ACTION ITEM:
Please repeat the data in full, character for character.

# # # # #

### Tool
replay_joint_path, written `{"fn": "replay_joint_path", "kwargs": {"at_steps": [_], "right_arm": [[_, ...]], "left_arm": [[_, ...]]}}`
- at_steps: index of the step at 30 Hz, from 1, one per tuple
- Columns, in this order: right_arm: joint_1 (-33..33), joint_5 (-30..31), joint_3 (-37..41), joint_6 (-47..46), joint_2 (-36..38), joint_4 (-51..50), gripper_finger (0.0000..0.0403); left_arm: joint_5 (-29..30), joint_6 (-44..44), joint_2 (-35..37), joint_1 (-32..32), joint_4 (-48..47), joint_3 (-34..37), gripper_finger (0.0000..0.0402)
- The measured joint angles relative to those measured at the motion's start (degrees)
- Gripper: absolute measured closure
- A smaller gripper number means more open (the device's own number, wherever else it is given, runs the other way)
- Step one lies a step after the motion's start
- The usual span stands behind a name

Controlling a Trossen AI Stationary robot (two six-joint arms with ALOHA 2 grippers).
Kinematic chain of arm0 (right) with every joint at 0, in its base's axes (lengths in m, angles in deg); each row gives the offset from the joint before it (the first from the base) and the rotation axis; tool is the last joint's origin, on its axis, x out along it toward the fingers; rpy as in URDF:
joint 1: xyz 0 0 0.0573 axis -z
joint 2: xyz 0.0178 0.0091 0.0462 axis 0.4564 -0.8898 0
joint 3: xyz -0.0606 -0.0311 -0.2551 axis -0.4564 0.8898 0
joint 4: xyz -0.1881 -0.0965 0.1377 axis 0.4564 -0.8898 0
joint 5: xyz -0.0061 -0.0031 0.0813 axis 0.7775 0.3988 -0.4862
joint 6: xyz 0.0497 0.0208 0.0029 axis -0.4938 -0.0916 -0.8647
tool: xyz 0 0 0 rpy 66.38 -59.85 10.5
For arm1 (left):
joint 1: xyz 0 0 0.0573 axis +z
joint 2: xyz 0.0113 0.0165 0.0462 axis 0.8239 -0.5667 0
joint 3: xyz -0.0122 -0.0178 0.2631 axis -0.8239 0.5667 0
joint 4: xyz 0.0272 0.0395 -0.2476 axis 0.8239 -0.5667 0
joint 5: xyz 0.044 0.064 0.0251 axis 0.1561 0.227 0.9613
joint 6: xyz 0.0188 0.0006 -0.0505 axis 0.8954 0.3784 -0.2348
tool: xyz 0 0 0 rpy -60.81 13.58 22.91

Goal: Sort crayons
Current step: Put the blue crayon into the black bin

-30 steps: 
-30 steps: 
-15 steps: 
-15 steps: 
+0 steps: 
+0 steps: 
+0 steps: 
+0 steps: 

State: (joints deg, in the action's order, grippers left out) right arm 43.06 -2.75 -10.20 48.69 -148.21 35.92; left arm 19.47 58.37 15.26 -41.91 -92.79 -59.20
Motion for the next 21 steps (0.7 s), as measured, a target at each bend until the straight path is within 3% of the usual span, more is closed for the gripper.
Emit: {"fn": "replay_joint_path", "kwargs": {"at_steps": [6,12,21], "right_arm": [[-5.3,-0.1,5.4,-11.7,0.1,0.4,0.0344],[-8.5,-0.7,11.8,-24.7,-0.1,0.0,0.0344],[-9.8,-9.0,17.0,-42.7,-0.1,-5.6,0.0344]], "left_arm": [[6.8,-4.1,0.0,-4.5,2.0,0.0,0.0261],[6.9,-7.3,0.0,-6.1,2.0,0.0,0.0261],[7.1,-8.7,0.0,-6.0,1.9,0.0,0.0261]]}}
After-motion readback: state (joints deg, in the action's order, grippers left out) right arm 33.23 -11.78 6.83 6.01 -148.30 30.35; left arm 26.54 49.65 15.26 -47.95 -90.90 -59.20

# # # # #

OUTPUT FOR THIS TASK:
### Tool
replay_joint_path, written `{"fn": "replay_joint_path", "kwargs": {"at_steps": [_], "right_arm": [[_, ...]], "left_arm": [[_, ...]]}}`
- at_steps: index of the step at 30 Hz, from 1, one per tuple
- Columns, in this order: right_arm: joint_1 (-33..33), joint_5 (-30..31), joint_3 (-37..41), joint_6 (-47..46), joint_2 (-36..38), joint_4 (-51..50), gripper_finger (0.0000..0.0403); left_arm: joint_5 (-29..30), joint_6 (-44..44), joint_2 (-35..37), joint_1 (-32..32), joint_4 (-48..47), joint_3 (-34..37), gripper_finger (0.0000..0.0402)
- The measured joint angles relative to those measured at the motion's start (degrees)
- Gripper: absolute measured closure
- A smaller gripper number means more open (the device's own number, wherever else it is given, runs the other way)
- Step one lies a step after the motion's start
- The usual span stands behind a name

Controlling a Trossen AI Stationary robot (two six-joint arms with ALOHA 2 grippers).
Kinematic chain of arm0 (right) with every joint at 0, in its base's axes (lengths in m, angles in deg); each row gives the offset from the joint before it (the first from the base) and the rotation axis; tool is the last joint's origin, on its axis, x out along it toward the fingers; rpy as in URDF:
joint 1: xyz 0 0 0.0573 axis -z
joint 2: xyz 0.0178 0.0091 0.0462 axis 0.4564 -0.8898 0
joint 3: xyz -0.0606 -0.0311 -0.2551 axis -0.4564 0.8898 0
joint 4: xyz -0.1881 -0.0965 0.1377 axis 0.4564 -0.8898 0
joint 5: xyz -0.0061 -0.0031 0.0813 axis 0.7775 0.3988 -0.4862
joint 6: xyz 0.0497 0.0208 0.0029 axis -0.4938 -0.0916 -0.8647
tool: xyz 0 0 0 rpy 66.38 -59.85 10.5
For arm1 (left):
joint 1: xyz 0 0 0.0573 axis +z
joint 2: xyz 0.0113 0.0165 0.0462 axis 0.8239 -0.5667 0
joint 3: xyz -0.0122 -0.0178 0.2631 axis -0.8239 0.5667 0
joint 4: xyz 0.0272 0.0395 -0.2476 axis 0.8239 -0.5667 0
joint 5: xyz 0.044 0.064 0.0251 axis 0.1561 0.227 0.9613
joint 6: xyz 0.0188 0.0006 -0.0505 axis 0.8954 0.3784 -0.2348
tool: xyz 0 0 0 rpy -60.81 13.58 22.91

Goal: Sort crayons
Current step: Put the blue crayon into the black bin

-30 steps: 
-30 steps: 
-15 steps: 
-15 steps: 
+0 steps: 
+0 steps: 
+0 steps: 
+0 steps: 

State: (joints deg, in the action's order, grippers left out) right arm 43.06 -2.75 -10.20 48.69 -148.21 35.92; left arm 19.47 58.37 15.26 -41.91 -92.79 -59.20
Motion for the next 21 steps (0.7 s), as measured, a target at each bend until the straight path is within 3% of the usual span, more is closed for the gripper.
Emit: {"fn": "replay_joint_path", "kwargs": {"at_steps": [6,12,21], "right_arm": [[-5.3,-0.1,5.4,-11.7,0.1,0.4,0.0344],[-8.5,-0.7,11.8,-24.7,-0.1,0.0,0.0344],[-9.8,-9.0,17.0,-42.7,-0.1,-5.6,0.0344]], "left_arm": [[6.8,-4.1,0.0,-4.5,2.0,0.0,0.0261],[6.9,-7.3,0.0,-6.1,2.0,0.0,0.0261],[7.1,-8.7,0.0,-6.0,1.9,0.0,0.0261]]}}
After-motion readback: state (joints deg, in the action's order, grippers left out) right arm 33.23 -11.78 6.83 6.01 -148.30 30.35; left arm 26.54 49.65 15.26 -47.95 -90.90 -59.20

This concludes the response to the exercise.